Although it isn’t new, I wanted to stress that this “commemorative month” is, in fact, recognized by the U.S. government; it isn’t just made up by activist groups. National Disability Employment Awareness Month was established by Congress in 1988 in an effort “to increase the public’s awareness of the contributions and skills of American workers with disabilities.” The Department of Labor’s website says that “various programs carried out throughout the month also highlight the specific employment barriers that still need to be addressed and removed.”
Before you walk away—because I know this doesn’t apply to everyone right now—I want to point out some things I’d come across within recent months that may surprise you. There are major advantages to employing people with disabilities, as I’ve found, and a clip by ABC delves into the deep-rooted issues with stigmatization and speaking up that still exist.
Employing disabled people has hidden benefits.
- Creativity – thinking ‘outside the box’
Creativity and innovation—the ability to think “outside the box”—are principle forces for businesses of all sizes. The business that can overcome obstacles and build upon its foundation in new ways is the one that sees the greatest and fastest gains. A hidden benefit of employing people with disabilities, their ability to think outside the box is seen but not understood. Books and company profiles that illustrate the astounding benefits of creative people are published by the week, so employees who utilize their creativity on a daily basis can be extra valuable to your business and your bottom line.
- Possible tax deductions
Given that I’m not a tax expert, I can’t say much on this, but since I’m a pro at finding information, I can provide you with this handy link from the U.S. Equal Employment Opportunity Commission. It details the Disabled Access Tax Credit, which may be of great interest to any small business owner, as well as two other tax credits.
- More loyalty – lower turnover, absenteeism and tardiness
Many case studies have been quoted, and I see this as something that makes sense but is easy to overlook. People with disabilities tend to be more genuinely appreciative of the opportunity to work, whereas sixteen-year-olds will balk at parents’ demands for getting a job and plenty of people complain about their jobs everyday. Not only do disabled people show more company loyalty, but that dedication flows through their fellow employees before long. One of my favorite case studies (Carolina Fine Snacks) shows a 75% drop in turnover, a 15% drop in absenteeism, and a 30% drop in tardiness (from 30% to zero, if you can imagine). The company also saw a rise in productivity of about 35%.

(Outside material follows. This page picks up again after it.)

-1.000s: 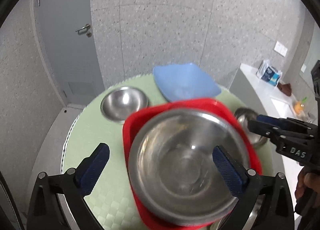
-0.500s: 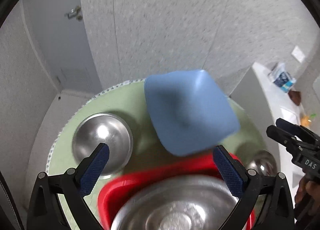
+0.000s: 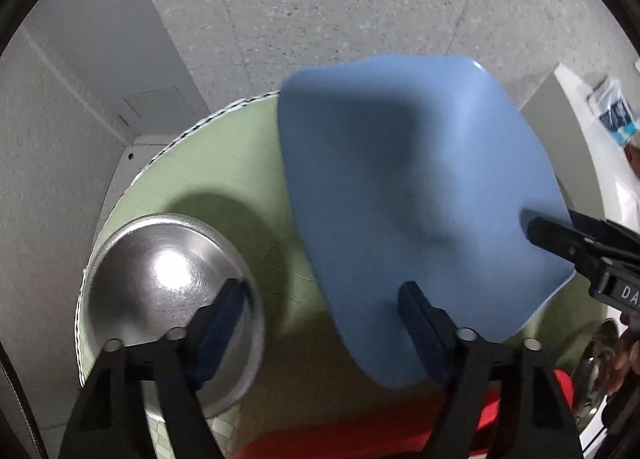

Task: Organize plates and bowls
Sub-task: 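Grasp the edge of the light-blue plate with both grippers and lift, then carry the blue plate over the red basin and lower it onto the bowl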

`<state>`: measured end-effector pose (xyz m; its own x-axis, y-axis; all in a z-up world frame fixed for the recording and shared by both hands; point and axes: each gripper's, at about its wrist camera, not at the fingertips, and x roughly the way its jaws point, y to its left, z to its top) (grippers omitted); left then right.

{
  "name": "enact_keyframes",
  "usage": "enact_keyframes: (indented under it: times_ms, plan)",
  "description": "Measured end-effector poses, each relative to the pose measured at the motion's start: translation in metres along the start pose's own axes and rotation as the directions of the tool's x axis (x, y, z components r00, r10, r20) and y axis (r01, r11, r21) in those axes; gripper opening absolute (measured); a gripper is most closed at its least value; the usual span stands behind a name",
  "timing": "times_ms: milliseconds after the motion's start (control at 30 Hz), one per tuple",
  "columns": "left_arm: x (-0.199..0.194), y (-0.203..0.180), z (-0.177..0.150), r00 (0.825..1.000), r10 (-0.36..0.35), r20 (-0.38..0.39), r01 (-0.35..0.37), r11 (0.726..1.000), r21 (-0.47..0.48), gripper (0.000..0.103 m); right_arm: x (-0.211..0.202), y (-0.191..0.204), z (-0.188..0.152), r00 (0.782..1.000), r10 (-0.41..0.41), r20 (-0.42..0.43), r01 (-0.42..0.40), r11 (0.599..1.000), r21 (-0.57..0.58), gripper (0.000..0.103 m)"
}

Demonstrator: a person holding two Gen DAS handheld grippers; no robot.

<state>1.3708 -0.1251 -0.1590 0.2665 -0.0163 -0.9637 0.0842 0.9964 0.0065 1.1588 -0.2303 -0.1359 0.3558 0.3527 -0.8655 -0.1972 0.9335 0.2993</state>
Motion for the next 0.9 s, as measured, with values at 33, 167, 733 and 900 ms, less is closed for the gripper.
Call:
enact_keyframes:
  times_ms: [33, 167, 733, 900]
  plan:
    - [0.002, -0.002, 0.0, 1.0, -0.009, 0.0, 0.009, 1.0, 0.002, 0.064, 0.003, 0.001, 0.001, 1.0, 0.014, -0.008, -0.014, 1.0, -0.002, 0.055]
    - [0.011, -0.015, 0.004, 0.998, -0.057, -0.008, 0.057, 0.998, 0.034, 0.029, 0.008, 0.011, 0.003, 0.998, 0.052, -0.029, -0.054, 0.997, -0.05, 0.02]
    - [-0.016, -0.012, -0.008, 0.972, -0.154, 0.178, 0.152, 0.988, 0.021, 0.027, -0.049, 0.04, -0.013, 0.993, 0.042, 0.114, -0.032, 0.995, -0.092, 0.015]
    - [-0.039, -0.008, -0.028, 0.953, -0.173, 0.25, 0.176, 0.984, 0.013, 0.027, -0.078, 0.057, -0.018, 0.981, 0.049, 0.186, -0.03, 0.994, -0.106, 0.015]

- More productivity and possibly fewer sick days
Along with less financial burden of issues like turnover, absenteeism and tardiness, businesses employing people with disabilities see increased productivity. Even more, a major consulting firm that works with disabled people reports that some of their staff—85% of whom are disabled—haven’t taken any sick days in five years.
- Better attitudes of employees and customers
You may be inspired by the disabled people you know because they’ve overcome a lot in life. Many people are inspired to do more, if only because they’d feel guilty for taking life for granted. On a Roll Sandwich Shop has seen mostly positive interaction between customers and employees since employing disabled people.
How would you respond?
Check out this video clip by ABC in which a rude customer is set up with a disabled bagger at a grocery store. Both of them are actors, but the session was designed to look at how others would react. As has been explained through the case study of On a Roll, customers won’t likely respond to your employees this way, but it’s disheartening to know that plenty of people still will not stand up for others. The cashier risks losing her job if she speaks up, but the other customers can certainly bring attention to this kind of behavior. And they’ll be heralded for it: Watch the clip.
There is surely more that can be said on the topic, but keep these basic resources and heartwarming stories around to remind you that there really is no reason for inequality in your workplace. For some light reading, be sure to check out the two revisions to the Americans with Disabilities Act that were just published earlier this month. Of course it isn’t light reading, but that so much information is available and ignored is something to think about.
I’m sure I’ll have more comments to make on this topic as time goes on, but what are your thoughts? Do you have disabled people on your team, and if so, in what ways have you noticed them making a positive difference? Do these positives outweigh the potential barriers or costs involved in making your workplace accessible?